What to do> Copy exactly the lines of the data below that run from the line holding "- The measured" through the line holding "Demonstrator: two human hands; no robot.", both ends included.

Given data>

# # # # # # #

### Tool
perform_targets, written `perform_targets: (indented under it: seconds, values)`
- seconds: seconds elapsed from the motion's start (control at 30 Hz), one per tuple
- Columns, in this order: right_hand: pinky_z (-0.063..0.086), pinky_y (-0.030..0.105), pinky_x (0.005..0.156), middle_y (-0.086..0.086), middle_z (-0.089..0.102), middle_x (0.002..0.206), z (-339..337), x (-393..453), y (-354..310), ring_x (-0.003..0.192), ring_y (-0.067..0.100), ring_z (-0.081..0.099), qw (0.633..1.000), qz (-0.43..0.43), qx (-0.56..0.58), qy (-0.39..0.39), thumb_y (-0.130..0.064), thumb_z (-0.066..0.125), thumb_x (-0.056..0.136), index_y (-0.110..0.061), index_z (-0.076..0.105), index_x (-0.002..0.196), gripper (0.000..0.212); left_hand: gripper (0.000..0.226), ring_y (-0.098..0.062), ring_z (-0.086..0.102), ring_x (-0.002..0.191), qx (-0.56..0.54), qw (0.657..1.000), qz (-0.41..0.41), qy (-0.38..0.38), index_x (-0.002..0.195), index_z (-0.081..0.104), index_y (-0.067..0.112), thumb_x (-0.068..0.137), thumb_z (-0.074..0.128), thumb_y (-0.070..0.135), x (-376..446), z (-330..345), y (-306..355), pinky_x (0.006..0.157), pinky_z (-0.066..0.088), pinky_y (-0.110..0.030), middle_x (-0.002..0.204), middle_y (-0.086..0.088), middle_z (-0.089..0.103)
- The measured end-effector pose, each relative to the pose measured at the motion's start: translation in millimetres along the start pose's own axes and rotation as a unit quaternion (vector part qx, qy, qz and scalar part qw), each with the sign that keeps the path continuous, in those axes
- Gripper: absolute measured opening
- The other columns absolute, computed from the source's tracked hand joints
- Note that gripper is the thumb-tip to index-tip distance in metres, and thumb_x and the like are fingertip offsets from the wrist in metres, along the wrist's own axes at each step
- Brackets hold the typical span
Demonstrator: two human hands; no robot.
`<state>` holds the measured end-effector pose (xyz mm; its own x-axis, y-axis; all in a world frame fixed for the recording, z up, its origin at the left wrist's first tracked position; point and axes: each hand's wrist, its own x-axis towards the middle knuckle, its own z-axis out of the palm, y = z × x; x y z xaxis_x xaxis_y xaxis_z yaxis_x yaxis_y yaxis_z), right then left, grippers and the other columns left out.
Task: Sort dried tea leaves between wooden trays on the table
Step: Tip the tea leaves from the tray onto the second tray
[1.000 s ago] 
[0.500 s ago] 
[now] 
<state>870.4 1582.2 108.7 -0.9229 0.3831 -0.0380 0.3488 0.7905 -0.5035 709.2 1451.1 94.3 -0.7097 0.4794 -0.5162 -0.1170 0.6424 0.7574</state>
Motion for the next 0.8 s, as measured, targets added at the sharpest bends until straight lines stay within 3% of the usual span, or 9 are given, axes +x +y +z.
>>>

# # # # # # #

Result for this exercise>
- The measured end-effector pose, each relative to the pose measured at the motion's start: translation in millimetres along the start pose's own axes and rotation as a unit quaternion (vector part qx, qy, qz and scalar part qw), each with the sign that keeps the path continuous, in those axes
- Gripper: absolute measured opening
- The other columns absolute, computed from the source's tracked hand joints
- Note that gripper is the thumb-tip to index-tip distance in metres, and thumb_x and the like are fingertip offsets from the wrist in metres, along the wrist's own axes at each step
- Brackets hold the typical span
Demonstrator: two human hands; no robot.

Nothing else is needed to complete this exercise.